CBKF-FM
- Regina, Saskatchewan; Canada;
- Broadcast area: Saskatchewan
- Frequency: 97.7 MHz

Programming
- Format: News/Talk
- Network: Ici Radio-Canada Première

Ownership
- Owner: Canadian Broadcasting Corporation
- Sister stations: CBK, CBK-FM, CBKT-DT, CBKFT-DT

History
- First air date: April 24, 1975
- Call sign meaning: CBC, Henry Kelsey, French

Technical information
- Class: B
- ERP: vertical polarization: 5.6 kWs horizontal polarization: 22.3 kW
- HAAT: 146.2 metres (480 ft)

Links
- Website: Ici Radio-Canada Première

= CBKF-FM =

Ici Radio-Canada Première station in Regina, Saskatchewan

CBKF-FM is a Canadian radio station, which broadcasts the programming of Radio-Canada's Ici Radio-Canada Première network on 97.7 FM at Regina, Saskatchewan.

CKBF shares studios with sister stations CBK, CBK-FM, CBKT-DT and CBKFT-DT at the CBC Regina Broadcast Centre at 2440 Broad Street in Downtown Regina; CKBF-FM's transmitter is located near McDonald Street/Highway 46 and Tower Road, just northeast of Regina.

==History==
The station was launched on April 24, 1975. In 1973, two years prior to the station's launch, the network also purchased two established francophone community radio stations, CFRG in Gravelbourg and CFNS in Saskatoon, and converted them to rebroadcasters of CBKF. The stations were recalled as CBKF-1 and CBKF-2, respectively.

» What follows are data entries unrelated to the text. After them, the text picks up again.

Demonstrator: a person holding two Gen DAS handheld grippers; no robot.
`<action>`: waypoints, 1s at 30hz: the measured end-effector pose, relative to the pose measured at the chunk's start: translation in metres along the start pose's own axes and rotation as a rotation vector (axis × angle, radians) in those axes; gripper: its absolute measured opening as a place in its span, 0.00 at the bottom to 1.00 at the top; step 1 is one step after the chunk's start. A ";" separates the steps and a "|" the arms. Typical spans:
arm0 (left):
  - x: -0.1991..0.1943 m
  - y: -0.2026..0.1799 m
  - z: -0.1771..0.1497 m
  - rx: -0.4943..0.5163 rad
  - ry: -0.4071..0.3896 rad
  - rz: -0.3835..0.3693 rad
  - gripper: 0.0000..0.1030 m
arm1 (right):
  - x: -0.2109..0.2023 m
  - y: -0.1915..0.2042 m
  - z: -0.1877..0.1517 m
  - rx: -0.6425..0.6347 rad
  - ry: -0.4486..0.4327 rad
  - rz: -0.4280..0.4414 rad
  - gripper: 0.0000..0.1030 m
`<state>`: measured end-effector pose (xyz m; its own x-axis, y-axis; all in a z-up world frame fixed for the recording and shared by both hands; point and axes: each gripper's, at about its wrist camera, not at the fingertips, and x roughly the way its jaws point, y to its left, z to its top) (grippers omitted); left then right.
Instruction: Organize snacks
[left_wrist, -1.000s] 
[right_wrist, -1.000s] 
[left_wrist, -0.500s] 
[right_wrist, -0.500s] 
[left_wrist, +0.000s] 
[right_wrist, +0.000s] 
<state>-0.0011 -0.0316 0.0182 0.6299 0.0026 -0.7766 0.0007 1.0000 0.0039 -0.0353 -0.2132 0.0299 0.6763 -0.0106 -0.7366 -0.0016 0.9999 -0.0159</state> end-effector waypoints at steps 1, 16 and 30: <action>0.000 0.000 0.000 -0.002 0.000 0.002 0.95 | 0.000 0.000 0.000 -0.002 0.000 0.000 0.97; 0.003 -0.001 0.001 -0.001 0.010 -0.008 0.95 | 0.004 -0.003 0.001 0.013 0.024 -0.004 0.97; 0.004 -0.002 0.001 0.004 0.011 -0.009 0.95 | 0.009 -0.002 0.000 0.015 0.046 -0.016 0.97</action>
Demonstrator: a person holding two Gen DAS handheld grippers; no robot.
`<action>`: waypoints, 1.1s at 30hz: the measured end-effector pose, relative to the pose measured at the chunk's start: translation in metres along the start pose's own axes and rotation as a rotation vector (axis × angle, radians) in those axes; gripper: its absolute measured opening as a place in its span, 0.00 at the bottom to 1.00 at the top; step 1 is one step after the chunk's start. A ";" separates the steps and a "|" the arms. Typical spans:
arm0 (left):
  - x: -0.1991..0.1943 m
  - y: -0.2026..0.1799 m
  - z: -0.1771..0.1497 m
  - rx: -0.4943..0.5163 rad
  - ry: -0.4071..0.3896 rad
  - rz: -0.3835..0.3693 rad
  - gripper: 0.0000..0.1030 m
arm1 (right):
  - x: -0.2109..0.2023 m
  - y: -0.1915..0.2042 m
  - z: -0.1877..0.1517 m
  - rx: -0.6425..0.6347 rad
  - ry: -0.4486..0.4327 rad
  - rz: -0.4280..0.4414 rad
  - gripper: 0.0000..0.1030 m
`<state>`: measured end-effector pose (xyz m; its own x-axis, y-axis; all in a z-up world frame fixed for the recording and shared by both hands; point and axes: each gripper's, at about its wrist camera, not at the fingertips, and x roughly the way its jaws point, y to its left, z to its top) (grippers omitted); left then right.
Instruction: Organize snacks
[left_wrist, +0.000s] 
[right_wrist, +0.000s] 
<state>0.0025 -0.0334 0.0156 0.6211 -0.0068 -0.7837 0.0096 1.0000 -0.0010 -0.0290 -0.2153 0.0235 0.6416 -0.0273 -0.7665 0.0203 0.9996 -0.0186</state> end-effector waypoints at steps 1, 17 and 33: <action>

The CFRG calls are now used by a French-language community station in Gravelbourg operating at 93.1 FM.

A community group in Prince Albert, the Société canadienne-française de Prince Albert, held a separate license to rebroadcast CBKF's programming in that city. The 3,000 watt class B community-owned rebroadcaster CKSF-FM 90.1 has gone off the air to be replaced by Ici Radio-Canada Première's CBKF-FM Regina in 2020.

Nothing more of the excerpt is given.